## Try it
Please state how many lines of the data contain "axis". The number by itself is enough.

## Supplied data
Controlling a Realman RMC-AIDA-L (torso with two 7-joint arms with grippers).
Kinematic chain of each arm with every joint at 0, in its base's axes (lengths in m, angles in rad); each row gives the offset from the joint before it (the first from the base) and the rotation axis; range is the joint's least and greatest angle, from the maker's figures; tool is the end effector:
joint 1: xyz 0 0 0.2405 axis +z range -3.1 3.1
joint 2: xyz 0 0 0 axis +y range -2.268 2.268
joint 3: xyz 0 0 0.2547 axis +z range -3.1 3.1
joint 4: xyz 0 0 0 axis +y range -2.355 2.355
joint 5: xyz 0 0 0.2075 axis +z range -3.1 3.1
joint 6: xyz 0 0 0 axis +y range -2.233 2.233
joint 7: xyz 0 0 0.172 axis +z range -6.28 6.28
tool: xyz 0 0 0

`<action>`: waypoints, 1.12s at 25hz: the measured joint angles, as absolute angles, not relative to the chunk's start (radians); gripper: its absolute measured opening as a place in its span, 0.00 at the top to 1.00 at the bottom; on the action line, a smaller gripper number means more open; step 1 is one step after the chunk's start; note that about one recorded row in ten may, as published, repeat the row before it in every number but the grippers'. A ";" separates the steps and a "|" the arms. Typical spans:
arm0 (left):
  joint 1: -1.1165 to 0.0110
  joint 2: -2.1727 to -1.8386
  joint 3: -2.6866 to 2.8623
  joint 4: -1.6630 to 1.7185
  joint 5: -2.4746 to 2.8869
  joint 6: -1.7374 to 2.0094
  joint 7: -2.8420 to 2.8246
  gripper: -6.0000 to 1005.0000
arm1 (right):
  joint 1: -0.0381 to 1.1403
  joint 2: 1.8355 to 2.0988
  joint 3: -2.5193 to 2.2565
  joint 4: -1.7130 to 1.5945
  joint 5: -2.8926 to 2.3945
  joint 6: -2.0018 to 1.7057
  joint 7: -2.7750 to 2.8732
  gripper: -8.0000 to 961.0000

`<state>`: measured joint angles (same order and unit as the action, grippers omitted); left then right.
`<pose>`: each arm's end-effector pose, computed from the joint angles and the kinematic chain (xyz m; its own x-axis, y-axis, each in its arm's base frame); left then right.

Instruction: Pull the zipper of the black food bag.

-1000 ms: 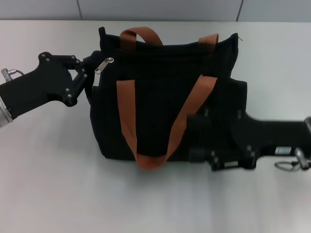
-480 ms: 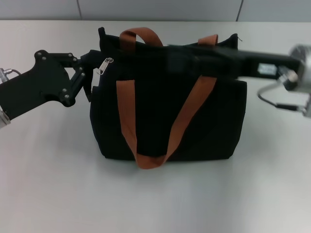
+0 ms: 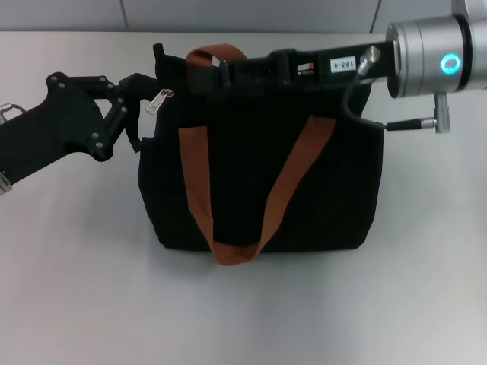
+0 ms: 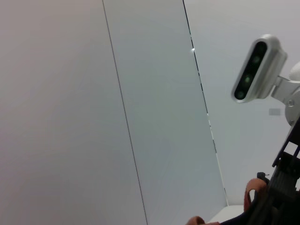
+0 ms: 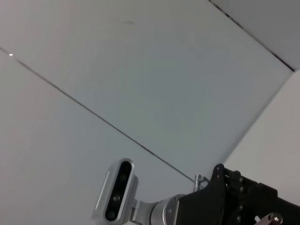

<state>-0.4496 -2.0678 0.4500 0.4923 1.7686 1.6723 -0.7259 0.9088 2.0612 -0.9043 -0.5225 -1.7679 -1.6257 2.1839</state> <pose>-0.2617 0.3231 0.0151 0.7542 -0.1943 0.6272 0.2553 -0.7933 -0.5527 0.0891 0.3728 -0.0470 0.5126 -0.7829 -0.3525 -0.6272 -0.6219 0.4690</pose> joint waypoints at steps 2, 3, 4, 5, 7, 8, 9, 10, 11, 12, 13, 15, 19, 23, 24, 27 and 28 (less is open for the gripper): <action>-0.449 -2.068 0.453 0.492 1.768 1.672 -0.724 0.97 | 0.935 2.056 -0.909 -0.524 -1.793 -1.619 2.258 0.14; -0.449 -2.068 0.453 0.492 1.768 1.672 -0.724 0.97 | 0.935 2.056 -0.909 -0.524 -1.793 -1.619 2.258 0.14; -0.449 -2.068 0.454 0.492 1.768 1.672 -0.724 0.97 | 0.941 2.056 -0.909 -0.524 -1.802 -1.616 2.275 0.14; -0.449 -2.068 0.455 0.492 1.767 1.672 -0.723 0.97 | 0.947 2.055 -0.909 -0.525 -1.812 -1.609 2.288 0.14; -0.448 -2.069 0.456 0.492 1.767 1.675 -0.721 0.97 | 0.962 2.055 -0.910 -0.525 -1.834 -1.591 2.315 0.14; -0.448 -2.069 0.456 0.492 1.767 1.675 -0.721 0.97 | 0.962 2.055 -0.910 -0.525 -1.834 -1.591 2.315 0.14; -0.448 -2.069 0.456 0.492 1.767 1.676 -0.721 0.97 | 0.966 2.055 -0.911 -0.525 -1.840 -1.585 2.320 0.14; -0.447 -2.069 0.456 0.492 1.767 1.677 -0.721 0.97 | 0.972 2.055 -0.912 -0.525 -1.846 -1.581 2.324 0.14; -0.447 -2.069 0.456 0.492 1.767 1.679 -0.721 0.97 | 0.977 2.055 -0.915 -0.525 -1.850 -1.577 2.327 0.15; -0.446 -2.069 0.456 0.491 1.767 1.683 -0.721 0.97 | 0.986 2.056 -0.928 -0.525 -1.853 -1.571 2.331 0.15; -0.446 -2.069 0.456 0.491 1.767 1.683 -0.721 0.97 | 0.986 2.056 -0.928 -0.525 -1.853 -1.571 2.331 0.15; -0.446 -2.069 0.457 0.491 1.767 1.686 -0.721 0.97 | 0.994 2.058 -0.949 -0.525 -1.853 -1.560 2.336 0.15; -0.449 -2.069 0.457 0.491 1.767 1.688 -0.721 0.97 | 1.011 2.062 -0.990 -0.531 -1.853 -1.519 2.340 0.15; -0.453 -2.069 0.457 0.491 1.767 1.689 -0.721 0.97 | 1.023 2.062 -1.014 -0.536 -1.854 -1.493 2.340 0.15; -0.454 -2.069 0.457 0.491 1.767 1.691 -0.722 0.97 | 1.024 2.062 -1.015 -0.539 -1.857 -1.490 2.340 0.15; -0.456 -2.069 0.457 0.489 1.767 1.693 -0.726 0.97 | 1.025 2.062 -1.020 -0.563 -1.879 -1.476 2.341 0.15; -0.456 -2.069 0.457 0.489 1.767 1.693 -0.726 0.97 | 1.025 2.062 -1.020 -0.563 -1.879 -1.476 2.341 0.15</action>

## Answer
9